Die wenigen Neugierigen zeigten sich von solch rührenden Erfolgen so beeindruckt, daß kaum jemand bis zum Kongreßende blieb. Abschreckend in ihrer Langatmigkeit waren vor allem die detaillierten Darstellungen und profunden marxistischen Analysen zur menschenverachtenden sozialen Situation in Lateinamerika. Manchmal schien es, als diene das Elend der Welt der Kölner „Avantgarde der Arbeiterbewegung“ zur Rechtfertigung der eigenen Existenz: Je schlimmer es wird, desto mehr könne mit einem Anwachsen der anarchistischen Bewegung gerechnet werden. Der Peruaner Angel meinte, die „explosive soziale Situation“ gebe ihm „durchaus Hoffnung“.

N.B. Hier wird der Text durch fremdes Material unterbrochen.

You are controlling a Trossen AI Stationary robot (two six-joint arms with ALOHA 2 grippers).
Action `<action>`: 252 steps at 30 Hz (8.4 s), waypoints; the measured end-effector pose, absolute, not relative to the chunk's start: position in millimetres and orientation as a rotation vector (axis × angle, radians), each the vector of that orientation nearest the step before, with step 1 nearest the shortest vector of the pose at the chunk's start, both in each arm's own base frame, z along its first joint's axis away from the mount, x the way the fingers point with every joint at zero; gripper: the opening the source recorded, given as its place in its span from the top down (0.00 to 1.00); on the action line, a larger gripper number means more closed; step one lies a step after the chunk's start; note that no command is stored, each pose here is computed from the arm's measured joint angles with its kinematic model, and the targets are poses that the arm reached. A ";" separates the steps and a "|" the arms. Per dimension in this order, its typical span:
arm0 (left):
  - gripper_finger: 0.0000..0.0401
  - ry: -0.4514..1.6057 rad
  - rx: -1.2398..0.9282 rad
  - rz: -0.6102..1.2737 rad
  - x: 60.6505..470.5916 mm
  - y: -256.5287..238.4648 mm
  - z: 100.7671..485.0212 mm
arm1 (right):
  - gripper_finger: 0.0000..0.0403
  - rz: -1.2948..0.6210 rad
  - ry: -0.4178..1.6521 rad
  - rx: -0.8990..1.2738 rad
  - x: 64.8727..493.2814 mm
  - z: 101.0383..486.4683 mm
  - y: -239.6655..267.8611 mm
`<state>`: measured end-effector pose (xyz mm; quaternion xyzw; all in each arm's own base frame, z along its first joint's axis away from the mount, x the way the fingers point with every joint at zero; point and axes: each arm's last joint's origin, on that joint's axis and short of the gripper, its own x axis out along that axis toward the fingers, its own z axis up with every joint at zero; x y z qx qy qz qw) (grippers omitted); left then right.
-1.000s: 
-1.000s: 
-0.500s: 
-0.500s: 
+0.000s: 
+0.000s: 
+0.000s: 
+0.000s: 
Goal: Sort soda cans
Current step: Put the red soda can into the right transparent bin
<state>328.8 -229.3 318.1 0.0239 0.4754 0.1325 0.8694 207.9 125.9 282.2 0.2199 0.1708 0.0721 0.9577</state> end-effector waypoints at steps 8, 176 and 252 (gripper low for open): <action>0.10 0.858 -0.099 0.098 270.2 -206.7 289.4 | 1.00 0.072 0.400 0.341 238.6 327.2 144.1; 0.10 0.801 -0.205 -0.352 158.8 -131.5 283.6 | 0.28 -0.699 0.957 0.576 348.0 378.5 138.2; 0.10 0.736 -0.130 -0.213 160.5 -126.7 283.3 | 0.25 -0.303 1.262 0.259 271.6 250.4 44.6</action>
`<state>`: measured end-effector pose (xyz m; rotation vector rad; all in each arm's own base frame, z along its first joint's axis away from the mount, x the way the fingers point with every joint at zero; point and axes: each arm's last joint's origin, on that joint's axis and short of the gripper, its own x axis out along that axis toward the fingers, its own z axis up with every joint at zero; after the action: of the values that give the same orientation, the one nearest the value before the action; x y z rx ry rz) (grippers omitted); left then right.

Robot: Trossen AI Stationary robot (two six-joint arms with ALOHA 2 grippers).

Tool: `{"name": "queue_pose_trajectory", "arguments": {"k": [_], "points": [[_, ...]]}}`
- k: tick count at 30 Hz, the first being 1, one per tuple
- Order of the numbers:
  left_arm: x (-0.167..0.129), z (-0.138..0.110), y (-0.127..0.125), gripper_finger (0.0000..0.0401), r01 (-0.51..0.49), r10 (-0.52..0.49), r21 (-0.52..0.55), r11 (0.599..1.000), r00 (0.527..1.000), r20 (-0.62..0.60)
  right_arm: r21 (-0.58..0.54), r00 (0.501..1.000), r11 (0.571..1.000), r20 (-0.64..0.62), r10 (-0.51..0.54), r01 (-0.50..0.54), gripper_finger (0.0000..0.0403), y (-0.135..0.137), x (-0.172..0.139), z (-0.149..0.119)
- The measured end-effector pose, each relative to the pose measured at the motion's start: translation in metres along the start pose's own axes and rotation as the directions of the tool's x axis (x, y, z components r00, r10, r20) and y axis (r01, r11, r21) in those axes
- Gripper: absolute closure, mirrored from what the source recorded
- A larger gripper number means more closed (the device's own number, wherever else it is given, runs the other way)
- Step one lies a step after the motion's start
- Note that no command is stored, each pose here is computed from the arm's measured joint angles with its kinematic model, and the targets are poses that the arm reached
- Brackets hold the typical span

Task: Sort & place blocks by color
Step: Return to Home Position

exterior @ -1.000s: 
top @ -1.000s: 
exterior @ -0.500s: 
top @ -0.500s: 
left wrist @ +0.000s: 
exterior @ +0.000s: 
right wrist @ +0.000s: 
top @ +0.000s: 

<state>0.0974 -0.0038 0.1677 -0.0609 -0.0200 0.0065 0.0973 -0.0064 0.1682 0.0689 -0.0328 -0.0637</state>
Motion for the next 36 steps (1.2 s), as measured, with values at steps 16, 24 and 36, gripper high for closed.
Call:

Jesús, ein kleiner, drahtiger, alter Mann voll innerer Glut und Energie, ganz Klischee des unbeugsamen Kämpfers, forderte schließlich das Ende des Analysierens und der Laberei. Zur Tat mahnte er. „Nur die anarchistische Internationale kann den Erniedrigten, den Ausgebeuteten helfen. Wir sind es, die die Sklaverei beenden müssen. Schluß mit der Gewerkschaftsarbeit, die immer nur zur Zusammenarbeit mit dem Staat führt. Wir müssen den intellektuellen, philosophischen Zusammenbruch stoppen. Unser Gedankengut ist unser Reichtum. Es lebe die Revolución.“ Prasselnder Applaus für den Argentinier. Und ein Rumäne aus dem Publikum ergriff das Wort: „Es fehlt ein neuer Bakunin! Es fehlt ein Führer!“ Das begeisterte die Delegierten. Und Jesús ergänzte: „Wir sind zwar schwach, aber darin sind wir stark.“ Wohl wahr. Was in spontideutsch heißt: „Keine Macht für niemand“, ist zugleich verinnerlichtes Programm für die Internationale der organisierten Anarchisten. Wer wie sie keinerlei Einfluß oder Macht hat, kann guten Gewissens die Entmachtung aller fordern und braucht die eigene Korrumpierung nicht zu fürchten. Mit der Revolution hat es noch ein wenig Zeit. Der eine oder andere umgeknickte Strommast tut's zwischendurch auch. Als Idee lebt die Anarchie weiter. Weiterhin. Fürderhin. Immerhin. Anarchie ist immer drin, Frau Nachbarin.